MBS放送の内容が大変分かりやすかったので、これを元に時系列をまとめてみる。
永野市長と被害女性は2019年に出会っている。同年6月頃から2021年1月頃まで、被害女性は市長から性的関係を強要されたという。女性は当時、婚約者がいたが、これをきっかけに「自分が穢れた気がして距離を置いた」と言っている。性加害の内容はジャーナリストの小川たまか氏の記事に詳細に書かれている。嫌がる女性の顔に布のようなものをかぶせ、3人くらいの男性が行為に及んだとされる。2021年7月に女性は警察に被害届を出すが、不起訴とされ、民事訴訟を行う。
MBSの報道の中で、松田まき弁護士は、「裁判上、500万円というのは、加害を認める状況での金額とみていい」と述べ、事実上女性側の主張が認められたものと考えられるとした。また、裁判の中で永野市長側が「上下関係はなかった」と主張するも、裁判所は「上下関係はなかったとは言えない」と、永野市長の主張を認めていない。これらの状況から永野市長側の事実上の敗訴と言える。
市議会でも追及がなされたようだが、市長は一貫して否認。傍聴者によれば、大阪維新の会所属の議員は質問もせず黙っていたという。
維新の会では、「除名処分になった場合は首長などの役職を辞任する」という誓約書を書かされるようで、この点について聞かれた市長は、「除名処分なら辞職する」と語っている。
だが、大阪維新の会の新代表である吉村洋文氏は、「説明不十分」として離党勧告に留めた。その後、永野市長は「さらなる説明を尽くしたい」と述べ、女性側に開示できる情報を聞いてみると記者団に伝えた。MBSの報道では、女性側の弁護士が「そもそも秘匿条項はない。話してはいけないとも言っていない。きちんと説明を尽くしてほしい」と述べている。永野市長が勝手に自分を守るために作り出した架空のストーリーがひとり歩きしている。

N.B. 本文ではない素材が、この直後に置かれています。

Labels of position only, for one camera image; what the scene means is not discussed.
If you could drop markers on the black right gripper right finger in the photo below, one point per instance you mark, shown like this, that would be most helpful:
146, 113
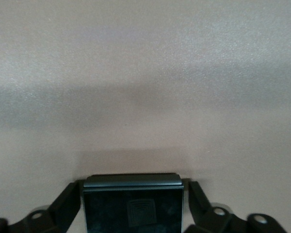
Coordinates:
220, 223

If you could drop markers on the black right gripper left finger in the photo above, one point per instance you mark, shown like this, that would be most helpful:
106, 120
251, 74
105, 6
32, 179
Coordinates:
58, 213

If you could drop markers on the black flip phone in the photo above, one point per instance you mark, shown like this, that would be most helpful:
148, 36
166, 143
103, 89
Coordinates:
111, 208

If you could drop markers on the brown table cover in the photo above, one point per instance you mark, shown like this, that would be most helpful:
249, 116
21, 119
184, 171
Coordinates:
145, 85

永野市長の実家は、岸和田市内で養護施設や児童支援センターなどを経営する有名な一族だ。だが、転職サイトなどで、これらの施設に勤務経験がある人の声を拾うと「一族経営で一方的な命令が多い」という書き込みが目立った。
離党勧告にすれば辞職せずに済む上、何年か後に再選挙があってもみんなが性加害問題を忘れ、一族の地盤で再選できると考えているのではないか、と穿った見方をする人々もいる。

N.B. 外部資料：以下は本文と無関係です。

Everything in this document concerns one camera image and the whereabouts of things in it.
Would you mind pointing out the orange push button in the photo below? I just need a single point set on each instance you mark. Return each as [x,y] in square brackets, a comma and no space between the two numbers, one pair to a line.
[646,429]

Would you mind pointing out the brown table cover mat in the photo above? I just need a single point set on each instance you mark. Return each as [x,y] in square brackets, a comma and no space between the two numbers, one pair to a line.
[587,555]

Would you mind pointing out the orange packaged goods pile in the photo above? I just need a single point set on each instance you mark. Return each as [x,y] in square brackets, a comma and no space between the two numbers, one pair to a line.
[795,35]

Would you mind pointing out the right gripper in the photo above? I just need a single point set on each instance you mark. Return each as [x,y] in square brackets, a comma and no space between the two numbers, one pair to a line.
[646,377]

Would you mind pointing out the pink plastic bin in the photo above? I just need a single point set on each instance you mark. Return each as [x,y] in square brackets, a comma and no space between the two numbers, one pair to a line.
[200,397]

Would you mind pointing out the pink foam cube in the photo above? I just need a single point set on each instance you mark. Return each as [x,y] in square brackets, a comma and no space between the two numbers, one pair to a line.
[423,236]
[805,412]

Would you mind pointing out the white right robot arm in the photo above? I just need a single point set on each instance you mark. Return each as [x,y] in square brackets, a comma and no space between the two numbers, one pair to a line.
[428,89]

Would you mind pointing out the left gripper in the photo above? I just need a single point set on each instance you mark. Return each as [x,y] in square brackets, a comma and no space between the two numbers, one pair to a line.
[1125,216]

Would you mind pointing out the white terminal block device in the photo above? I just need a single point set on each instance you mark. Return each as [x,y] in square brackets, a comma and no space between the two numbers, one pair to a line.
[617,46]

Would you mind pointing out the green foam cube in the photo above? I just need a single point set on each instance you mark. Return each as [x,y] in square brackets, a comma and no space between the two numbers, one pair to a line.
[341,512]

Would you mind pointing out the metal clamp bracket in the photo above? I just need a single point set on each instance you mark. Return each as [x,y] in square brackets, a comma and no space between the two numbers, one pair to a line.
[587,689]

大阪維新の会は、大阪府内の首長選挙を連続で落としていることもあり、なんとか辞めさせない方法をひねり出したと言えなくもない。
だが、斎藤知事問題は長く尾を引き、万博は失敗確実だ。この問題にどう向き合うかは、維新の会という、男性優位に進められてきた集団のあり方でもある。これまでも同じようなことが繰り返されてきた維新の会。このまま永野市長が逃げ切るのであれば、維新の会に「身を切る改革」などありえないという証左となる。今後の永野市長の同行を注視していく必要がある。